Pronator teres syndrome is a compression neuropathy.
Review the anatomy, relationships, and functions of the pronator teres. (6 pts)
- The pronator teres muscle is the most lateral of the superficial group of muscles in the flexor forearm compartment. It has two heads of origin\x97humeral and ulnar. The humeral head is larger and more superficial and originates immediately above the medial epicondyle, from the common flexor tendon. The ulnar head is smaller and arises from the coronoid process of the ulna. Pronator teres passes obliquely (inferolaterally) across the forearm and inserts at the middle of the lateral surface of the radius. The median nerve enters the forearm between the two heads of the muscle (supplying it), and is separated from the ulnar artery by the ulnar head.
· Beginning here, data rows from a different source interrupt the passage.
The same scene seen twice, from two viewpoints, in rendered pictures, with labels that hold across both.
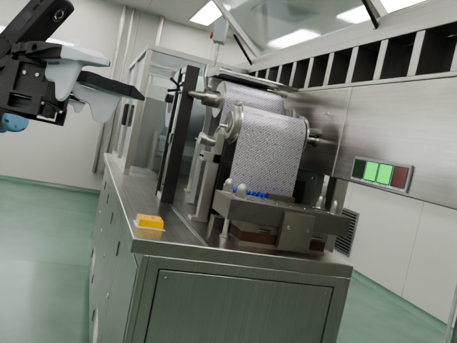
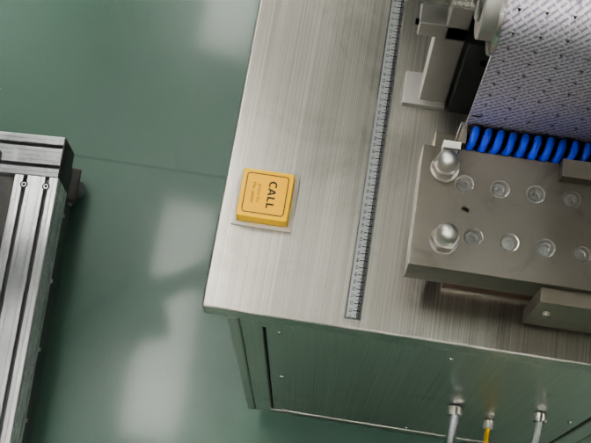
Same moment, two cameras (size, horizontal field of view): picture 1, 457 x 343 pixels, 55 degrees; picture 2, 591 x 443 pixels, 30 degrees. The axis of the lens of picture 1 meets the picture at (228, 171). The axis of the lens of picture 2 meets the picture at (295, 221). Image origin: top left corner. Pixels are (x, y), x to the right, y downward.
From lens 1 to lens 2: 1.40 m
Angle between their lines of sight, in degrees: 69
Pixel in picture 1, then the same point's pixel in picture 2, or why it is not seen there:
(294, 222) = (565, 311)
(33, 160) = not seen: outside the picture
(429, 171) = not seen: outside the picture
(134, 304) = (235, 338)
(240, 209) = (433, 273)
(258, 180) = (552, 118)
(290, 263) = (537, 360)
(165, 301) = (288, 343)
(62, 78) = not seen: outside the picture
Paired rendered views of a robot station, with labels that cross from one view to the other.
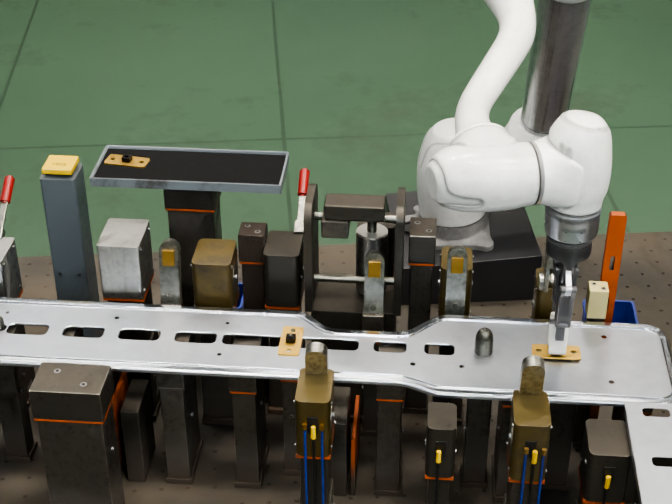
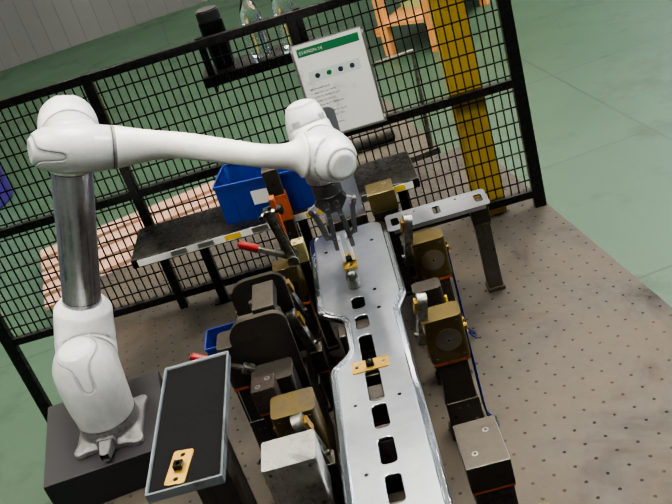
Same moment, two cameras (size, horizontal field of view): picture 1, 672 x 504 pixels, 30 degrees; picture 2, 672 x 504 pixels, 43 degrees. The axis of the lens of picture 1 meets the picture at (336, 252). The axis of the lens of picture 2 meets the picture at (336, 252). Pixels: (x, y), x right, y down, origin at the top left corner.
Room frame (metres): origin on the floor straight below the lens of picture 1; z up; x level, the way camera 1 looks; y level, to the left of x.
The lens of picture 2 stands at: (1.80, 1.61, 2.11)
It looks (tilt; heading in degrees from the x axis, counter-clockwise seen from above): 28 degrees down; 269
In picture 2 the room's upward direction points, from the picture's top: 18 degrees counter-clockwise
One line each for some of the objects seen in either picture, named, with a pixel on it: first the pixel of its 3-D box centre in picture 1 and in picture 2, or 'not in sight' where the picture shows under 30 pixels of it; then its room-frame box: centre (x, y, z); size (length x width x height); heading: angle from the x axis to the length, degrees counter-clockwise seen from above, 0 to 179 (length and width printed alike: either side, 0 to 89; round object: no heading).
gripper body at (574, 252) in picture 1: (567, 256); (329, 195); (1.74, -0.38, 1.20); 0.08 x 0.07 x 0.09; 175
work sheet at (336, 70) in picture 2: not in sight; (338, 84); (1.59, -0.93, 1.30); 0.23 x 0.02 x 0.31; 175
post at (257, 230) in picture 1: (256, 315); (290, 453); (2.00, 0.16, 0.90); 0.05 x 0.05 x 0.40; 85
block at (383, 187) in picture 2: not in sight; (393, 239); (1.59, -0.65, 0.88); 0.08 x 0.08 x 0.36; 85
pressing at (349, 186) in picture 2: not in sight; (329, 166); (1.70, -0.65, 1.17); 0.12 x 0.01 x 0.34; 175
The lateral border of pronator teres forms the medial boundary of the cubital fossa, containing the brachial artery, median nerve, and tendon of the biceps brachii. The actions of pronator teres are to pronate and weakly flex the arm. Pronation rotates the radius medially so that the palm of the hand faces posteriorly and the dorsum faces anteriorly. Blood supply to pronator teres is from branches of the anastamosis at the cubital fossa including ulnar artery, radial artery, inferior ulnar collateral artery, anterior ulnar collateral artery, and common interosseus artery.
(Median nerve entrapment between the two heads of pronator teres may lead to Pronator Syndrome. Symptoms include pain in the anterior forearm and wrist, loss of sensation of the palmar aspects of the radial 3.5 digits, adjacent palm and lateral 3.5 nail beds, as well as a weakened ability to pronate the arm.)